▸ EXERCISE REQUIREMENTS: The response must consist of the lines below from the one with "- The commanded" through the one with "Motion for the", exactly as they appear and with both ends kept.

========

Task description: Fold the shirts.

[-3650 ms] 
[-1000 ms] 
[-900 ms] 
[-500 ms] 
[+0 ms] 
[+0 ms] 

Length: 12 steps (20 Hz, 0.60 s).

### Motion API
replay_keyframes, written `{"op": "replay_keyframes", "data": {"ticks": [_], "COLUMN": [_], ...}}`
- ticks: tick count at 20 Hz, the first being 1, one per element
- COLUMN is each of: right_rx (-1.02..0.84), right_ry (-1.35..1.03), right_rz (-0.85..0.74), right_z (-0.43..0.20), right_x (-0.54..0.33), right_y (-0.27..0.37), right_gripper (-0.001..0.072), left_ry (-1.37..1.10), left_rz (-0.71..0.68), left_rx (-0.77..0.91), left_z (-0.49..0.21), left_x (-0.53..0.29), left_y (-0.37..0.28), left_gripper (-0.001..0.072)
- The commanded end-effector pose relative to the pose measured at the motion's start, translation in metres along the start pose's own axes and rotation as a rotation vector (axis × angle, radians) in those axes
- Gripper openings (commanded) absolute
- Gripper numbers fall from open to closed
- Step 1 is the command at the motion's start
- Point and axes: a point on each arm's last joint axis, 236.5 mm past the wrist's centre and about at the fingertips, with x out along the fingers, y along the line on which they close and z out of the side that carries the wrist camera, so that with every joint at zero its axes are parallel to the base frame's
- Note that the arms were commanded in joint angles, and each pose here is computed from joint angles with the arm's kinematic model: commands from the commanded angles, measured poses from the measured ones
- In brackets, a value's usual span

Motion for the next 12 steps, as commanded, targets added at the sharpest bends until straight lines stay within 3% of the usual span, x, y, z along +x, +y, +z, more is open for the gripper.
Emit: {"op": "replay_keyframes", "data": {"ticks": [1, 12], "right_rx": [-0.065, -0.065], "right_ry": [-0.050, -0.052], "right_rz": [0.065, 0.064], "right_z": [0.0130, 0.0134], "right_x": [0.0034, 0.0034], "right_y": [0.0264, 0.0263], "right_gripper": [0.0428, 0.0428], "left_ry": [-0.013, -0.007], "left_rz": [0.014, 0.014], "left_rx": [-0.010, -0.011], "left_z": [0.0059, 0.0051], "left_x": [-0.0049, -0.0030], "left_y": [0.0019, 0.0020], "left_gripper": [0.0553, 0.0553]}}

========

▸ SOLUTION TO THIS PROBLEM:
- The commanded end-effector pose relative to the pose measured at the motion's start, translation in metres along the start pose's own axes and rotation as a rotation vector (axis × angle, radians) in those axes
- Gripper openings (commanded) absolute
- Gripper numbers fall from open to closed
- Step 1 is the command at the motion's start
- Point and axes: a point on each arm's last joint axis, 236.5 mm past the wrist's centre and about at the fingertips, with x out along the fingers, y along the line on which they close and z out of the side that carries the wrist camera, so that with every joint at zero its axes are parallel to the base frame's
- Note that the arms were commanded in joint angles, and each pose here is computed from joint angles with the arm's kinematic model: commands from the commanded angles, measured poses from the measured ones
- In brackets, a value's usual span

Motion for the next 12 steps, as commanded, targets added at the sharpest bends until straight lines stay within 3% of the usual span, x, y, z along +x, +y, +z, more is open for the gripper.

That completes the exercise.